From owner-freebsd-hackers  Thu Jul 13 05:05:19 1995
Return-Path: hackers-owner
Received: (from majordom@localhost)
          by freefall.cdrom.com (8.6.10/8.6.6) id FAA04132
          for hackers-outgoing; Thu, 13 Jul 1995 05:05:19 -0700
Received: from palmer.demon.co.uk (palmer.demon.co.uk [158.152.50.150])
          by freefall.cdrom.com (8.6.10/8.6.6) with ESMTP id FAA04126
          for <freebsd-hackers@freebsd.org>; Thu, 13 Jul 1995 05:05:09 -0700
Received: from localhost (localhost [127.0.0.1])
	  by palmer.demon.co.uk (8.6.11/8.6.11) with SMTP id MAA00616
	  ; Thu, 13 Jul 1995 12:50:05 +0100
X-Authentication-Warning: palmer.demon.co.uk: Host localhost didn't use HELO protocol
To: Karl Denninger <karl@mcs.net>
cc: Tom Samplonius <tom@misery.sdf.com>, rgrimes@gndrsh.aac.dev.com,
        freebsd-hackers@freebsd.org
Subject: Re: SCSI disk wedge 
In-reply-to: Your message of "Wed, 12 Jul 1995 20:43:04 CDT."
             <199507130143.UAA00551@Jupiter.mcs.net> 
Date: Thu, 13 Jul 1995 12:50:04 +0100
Message-ID: <613.805636204@palmer.demon.co.uk>
From: Gary Palmer <gary@palmer.demon.co.uk>
Sender: hackers-owner@freebsd.org
Precedence: bulk

In message <199507130143.UAA00551@Jupiter.mcs.net>, Karl Denninger writes:
>>   It could be that one of the drives has a firware bug.  This is not that 
>> uncommon.  It was reported in hackers that some Conner drives have such 
>> problems.  I also remember getting bug-fix firmware upgrades for old 
>> Micropolis drives.

>If FreeBSD is going to be a production platform then it is going to have to
>start behaving like one.  This means that pushing things off on drive
>vendors is not acceptable.

My reading of Tom's statement is a SUGGESTION of a possible reason for
the failure, not a flat dismissal of the problem as a firmware
bug.
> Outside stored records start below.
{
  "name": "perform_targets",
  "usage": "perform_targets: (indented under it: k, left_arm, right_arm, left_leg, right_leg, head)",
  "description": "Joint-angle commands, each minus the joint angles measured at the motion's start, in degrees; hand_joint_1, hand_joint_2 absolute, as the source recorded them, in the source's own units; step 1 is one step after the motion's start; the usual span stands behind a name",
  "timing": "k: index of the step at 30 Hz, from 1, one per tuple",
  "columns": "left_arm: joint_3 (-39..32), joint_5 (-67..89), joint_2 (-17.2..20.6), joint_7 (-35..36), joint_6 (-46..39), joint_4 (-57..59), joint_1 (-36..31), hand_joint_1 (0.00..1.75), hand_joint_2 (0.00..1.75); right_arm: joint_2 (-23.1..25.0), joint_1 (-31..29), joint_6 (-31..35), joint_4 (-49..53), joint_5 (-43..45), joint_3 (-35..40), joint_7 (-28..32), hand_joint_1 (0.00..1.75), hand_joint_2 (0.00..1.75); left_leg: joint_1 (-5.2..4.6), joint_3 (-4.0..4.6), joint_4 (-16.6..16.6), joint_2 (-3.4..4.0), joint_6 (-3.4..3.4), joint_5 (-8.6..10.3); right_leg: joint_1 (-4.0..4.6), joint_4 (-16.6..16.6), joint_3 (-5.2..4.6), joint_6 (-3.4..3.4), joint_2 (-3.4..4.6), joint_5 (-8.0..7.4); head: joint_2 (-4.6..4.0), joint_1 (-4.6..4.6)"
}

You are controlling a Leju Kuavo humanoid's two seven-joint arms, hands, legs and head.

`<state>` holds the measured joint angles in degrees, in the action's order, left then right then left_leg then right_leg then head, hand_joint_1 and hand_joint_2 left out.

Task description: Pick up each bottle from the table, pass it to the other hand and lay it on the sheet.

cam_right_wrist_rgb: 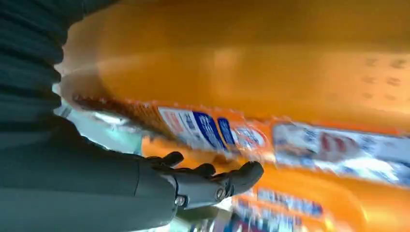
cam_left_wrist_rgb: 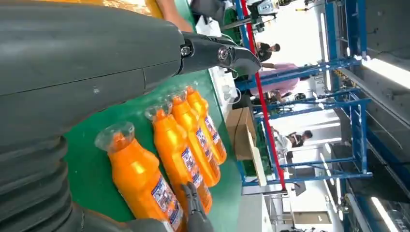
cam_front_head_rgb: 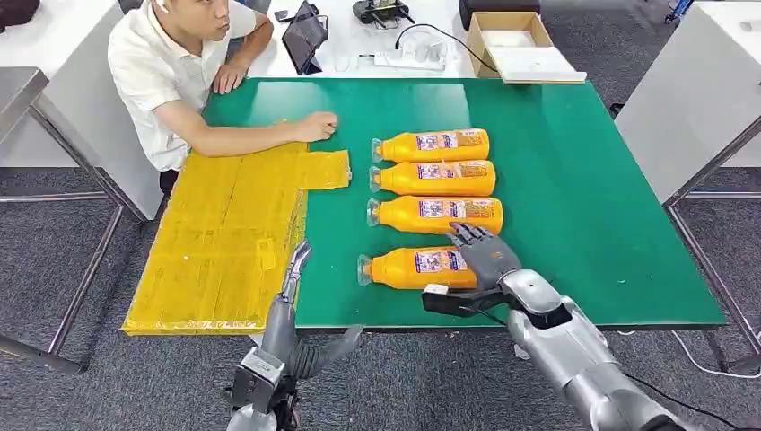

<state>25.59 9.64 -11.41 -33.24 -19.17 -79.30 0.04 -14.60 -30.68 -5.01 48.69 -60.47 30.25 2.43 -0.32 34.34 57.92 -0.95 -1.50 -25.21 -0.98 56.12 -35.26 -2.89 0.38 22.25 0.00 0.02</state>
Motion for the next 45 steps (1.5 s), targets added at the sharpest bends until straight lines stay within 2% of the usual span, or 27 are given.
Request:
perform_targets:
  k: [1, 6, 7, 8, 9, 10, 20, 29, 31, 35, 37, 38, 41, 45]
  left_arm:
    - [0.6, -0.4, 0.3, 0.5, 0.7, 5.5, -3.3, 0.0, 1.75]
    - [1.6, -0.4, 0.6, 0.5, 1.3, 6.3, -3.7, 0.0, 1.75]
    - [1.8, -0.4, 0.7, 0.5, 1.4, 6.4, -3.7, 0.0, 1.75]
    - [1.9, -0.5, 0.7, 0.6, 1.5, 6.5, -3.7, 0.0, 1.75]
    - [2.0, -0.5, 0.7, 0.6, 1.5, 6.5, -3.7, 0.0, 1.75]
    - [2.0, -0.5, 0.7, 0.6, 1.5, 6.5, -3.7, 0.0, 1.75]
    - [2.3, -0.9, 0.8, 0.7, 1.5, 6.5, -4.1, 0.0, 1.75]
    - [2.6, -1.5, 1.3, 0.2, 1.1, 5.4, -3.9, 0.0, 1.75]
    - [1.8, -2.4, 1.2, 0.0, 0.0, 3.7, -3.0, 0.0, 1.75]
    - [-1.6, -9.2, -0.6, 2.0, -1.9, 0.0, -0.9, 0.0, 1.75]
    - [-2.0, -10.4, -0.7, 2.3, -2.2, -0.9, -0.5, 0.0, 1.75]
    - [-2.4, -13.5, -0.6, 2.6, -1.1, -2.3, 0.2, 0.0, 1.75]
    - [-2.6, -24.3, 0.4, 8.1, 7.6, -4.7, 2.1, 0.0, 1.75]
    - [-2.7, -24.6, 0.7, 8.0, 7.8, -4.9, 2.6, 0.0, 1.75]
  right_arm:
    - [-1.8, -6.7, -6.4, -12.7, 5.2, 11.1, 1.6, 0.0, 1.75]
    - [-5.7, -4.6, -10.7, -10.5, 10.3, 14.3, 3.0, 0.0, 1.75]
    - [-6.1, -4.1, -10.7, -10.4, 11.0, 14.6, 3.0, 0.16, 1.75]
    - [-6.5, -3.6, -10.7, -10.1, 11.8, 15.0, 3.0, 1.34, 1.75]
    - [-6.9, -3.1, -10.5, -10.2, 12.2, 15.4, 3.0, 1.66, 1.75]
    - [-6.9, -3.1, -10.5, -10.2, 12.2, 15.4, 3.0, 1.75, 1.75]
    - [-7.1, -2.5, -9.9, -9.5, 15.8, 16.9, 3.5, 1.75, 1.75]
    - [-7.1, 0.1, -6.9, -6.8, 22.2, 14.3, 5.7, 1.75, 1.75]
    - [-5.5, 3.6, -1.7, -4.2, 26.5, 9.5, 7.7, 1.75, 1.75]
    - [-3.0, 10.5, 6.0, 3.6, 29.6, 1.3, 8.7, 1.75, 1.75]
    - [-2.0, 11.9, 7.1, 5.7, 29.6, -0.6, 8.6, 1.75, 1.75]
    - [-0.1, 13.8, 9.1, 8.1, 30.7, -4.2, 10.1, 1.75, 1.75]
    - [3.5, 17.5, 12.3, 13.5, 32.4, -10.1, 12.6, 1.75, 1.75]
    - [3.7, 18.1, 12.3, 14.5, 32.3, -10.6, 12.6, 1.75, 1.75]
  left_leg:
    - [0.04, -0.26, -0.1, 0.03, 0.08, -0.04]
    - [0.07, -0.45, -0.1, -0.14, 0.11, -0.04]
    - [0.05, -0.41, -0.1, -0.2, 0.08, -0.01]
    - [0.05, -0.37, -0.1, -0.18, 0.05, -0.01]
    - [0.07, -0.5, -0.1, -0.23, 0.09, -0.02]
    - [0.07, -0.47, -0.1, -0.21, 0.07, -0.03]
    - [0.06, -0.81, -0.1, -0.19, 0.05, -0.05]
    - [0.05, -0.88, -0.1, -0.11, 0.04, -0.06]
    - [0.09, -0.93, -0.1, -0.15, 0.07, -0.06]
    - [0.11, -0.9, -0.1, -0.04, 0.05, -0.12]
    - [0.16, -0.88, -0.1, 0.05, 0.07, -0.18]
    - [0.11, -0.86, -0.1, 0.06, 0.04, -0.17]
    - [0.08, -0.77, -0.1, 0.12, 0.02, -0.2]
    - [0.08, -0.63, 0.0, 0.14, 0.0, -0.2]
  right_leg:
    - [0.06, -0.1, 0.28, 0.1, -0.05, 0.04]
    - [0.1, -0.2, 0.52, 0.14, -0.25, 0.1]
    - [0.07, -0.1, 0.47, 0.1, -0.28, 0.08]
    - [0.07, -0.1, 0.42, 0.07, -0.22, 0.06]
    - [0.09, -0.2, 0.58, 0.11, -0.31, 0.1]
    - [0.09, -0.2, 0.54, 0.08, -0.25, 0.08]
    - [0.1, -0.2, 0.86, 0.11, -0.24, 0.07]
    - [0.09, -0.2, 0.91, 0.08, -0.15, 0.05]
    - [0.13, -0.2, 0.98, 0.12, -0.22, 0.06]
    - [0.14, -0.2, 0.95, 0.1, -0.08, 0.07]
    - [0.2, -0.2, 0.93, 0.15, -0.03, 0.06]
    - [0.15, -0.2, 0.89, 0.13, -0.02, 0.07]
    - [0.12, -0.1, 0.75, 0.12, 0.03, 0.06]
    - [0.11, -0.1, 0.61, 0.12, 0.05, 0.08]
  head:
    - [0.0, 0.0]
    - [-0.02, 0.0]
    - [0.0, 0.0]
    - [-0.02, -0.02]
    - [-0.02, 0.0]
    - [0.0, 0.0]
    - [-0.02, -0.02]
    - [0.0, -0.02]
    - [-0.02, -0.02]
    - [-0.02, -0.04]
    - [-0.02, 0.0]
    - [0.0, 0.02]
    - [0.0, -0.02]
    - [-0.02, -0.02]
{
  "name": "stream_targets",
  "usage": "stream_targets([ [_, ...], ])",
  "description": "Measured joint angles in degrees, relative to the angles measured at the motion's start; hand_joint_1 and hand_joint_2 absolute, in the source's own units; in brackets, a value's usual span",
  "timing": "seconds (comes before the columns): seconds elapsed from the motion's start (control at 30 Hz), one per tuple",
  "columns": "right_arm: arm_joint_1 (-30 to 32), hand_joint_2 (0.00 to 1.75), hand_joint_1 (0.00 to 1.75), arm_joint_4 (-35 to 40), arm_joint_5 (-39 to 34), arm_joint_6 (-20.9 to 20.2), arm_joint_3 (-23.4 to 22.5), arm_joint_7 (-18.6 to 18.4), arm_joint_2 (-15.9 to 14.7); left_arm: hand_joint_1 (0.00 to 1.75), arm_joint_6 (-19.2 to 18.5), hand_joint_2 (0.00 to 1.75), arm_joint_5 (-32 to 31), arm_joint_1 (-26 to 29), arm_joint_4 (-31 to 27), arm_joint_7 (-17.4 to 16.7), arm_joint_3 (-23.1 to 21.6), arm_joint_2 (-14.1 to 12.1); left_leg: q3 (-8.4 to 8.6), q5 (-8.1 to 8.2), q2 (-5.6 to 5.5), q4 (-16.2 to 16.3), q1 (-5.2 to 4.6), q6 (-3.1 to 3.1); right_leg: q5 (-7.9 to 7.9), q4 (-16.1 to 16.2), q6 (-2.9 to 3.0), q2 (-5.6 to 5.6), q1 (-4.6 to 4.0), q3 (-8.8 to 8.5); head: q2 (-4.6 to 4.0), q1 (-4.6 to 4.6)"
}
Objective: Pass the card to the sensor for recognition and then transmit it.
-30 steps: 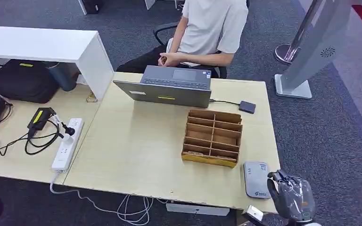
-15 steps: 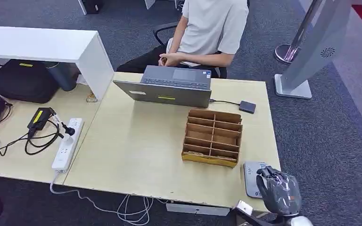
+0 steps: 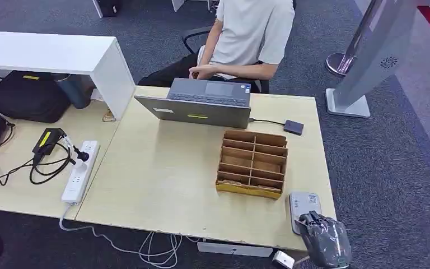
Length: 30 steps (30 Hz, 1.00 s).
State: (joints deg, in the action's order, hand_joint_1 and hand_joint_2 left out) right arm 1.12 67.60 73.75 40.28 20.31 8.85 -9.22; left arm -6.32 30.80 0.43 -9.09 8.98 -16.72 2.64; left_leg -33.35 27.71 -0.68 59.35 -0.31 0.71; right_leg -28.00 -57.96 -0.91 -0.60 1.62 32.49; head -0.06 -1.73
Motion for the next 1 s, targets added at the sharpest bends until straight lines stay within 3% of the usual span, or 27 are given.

Speaking as a person who HAS a drive with a SEVERE firmware bug
(which Conner do acknowledge), they do happen, and there is not a lot
FreeBSD can do to handle these situations!

>I am not at all convinced this is a firmware issue.  If it was then the 83
>days of uptime on identically-configured BSDI machines wouldn't be happening.

You seem to be operating under the false assumption that all OS's do
their disk i/o in the same way, with the same sized transfers, and the
same IRQ response times. E.g. the Conner firmware bug doesn't exhibit
itself under DOS/Windows as they perform smaller transfers. Under
FreeBSD 2 and later versions of Linux, the drive hangs the SCSI card
as the firmware can't handle the requested transfer size. FreeBSD is
not violating the SCSI specs by requesting this transfer size, it's
just the drive microcode was poorly written/tested and falls over.

Gary
(Who's just waiting for his machine to fall over again with a hung SCSI
 bus)

P.S. Conner are willing to upgrade my drive, but I can't afford to be
     off the air for the two weeks that they say it will take.